Within the listing, how many lines hold the word "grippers"? Give the number by itself.

[DATA EXTRACT — start]

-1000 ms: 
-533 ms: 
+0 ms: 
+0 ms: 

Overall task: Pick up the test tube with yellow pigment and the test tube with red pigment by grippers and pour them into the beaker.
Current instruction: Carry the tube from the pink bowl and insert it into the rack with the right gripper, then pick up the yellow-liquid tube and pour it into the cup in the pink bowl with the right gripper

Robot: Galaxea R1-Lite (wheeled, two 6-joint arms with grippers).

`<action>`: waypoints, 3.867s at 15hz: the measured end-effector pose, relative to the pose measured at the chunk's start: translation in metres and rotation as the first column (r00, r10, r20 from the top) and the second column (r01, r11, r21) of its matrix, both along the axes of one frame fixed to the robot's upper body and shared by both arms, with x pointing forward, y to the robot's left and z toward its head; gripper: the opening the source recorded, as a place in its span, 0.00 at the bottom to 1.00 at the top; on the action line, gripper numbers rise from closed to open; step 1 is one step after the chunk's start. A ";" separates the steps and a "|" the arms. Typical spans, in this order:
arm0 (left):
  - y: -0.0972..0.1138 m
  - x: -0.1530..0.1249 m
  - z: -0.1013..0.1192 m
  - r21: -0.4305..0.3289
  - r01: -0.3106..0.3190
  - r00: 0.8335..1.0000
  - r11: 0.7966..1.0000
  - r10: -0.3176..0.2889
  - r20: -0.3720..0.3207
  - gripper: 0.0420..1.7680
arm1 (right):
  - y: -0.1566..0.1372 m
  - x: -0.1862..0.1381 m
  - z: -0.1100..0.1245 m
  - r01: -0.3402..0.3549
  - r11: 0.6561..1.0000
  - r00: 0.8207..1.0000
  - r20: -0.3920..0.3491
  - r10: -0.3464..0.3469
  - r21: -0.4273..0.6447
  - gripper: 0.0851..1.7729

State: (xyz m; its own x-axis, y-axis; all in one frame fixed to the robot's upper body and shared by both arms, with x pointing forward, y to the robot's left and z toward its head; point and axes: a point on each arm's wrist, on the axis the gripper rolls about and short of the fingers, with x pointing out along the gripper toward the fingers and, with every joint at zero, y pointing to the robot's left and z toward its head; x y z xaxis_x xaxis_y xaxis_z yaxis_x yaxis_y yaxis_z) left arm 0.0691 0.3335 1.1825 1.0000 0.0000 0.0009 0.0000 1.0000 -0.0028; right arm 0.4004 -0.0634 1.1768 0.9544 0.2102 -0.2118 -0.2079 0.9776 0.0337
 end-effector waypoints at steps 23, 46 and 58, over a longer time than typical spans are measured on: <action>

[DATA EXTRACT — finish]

▶ **TASK RESULT**
2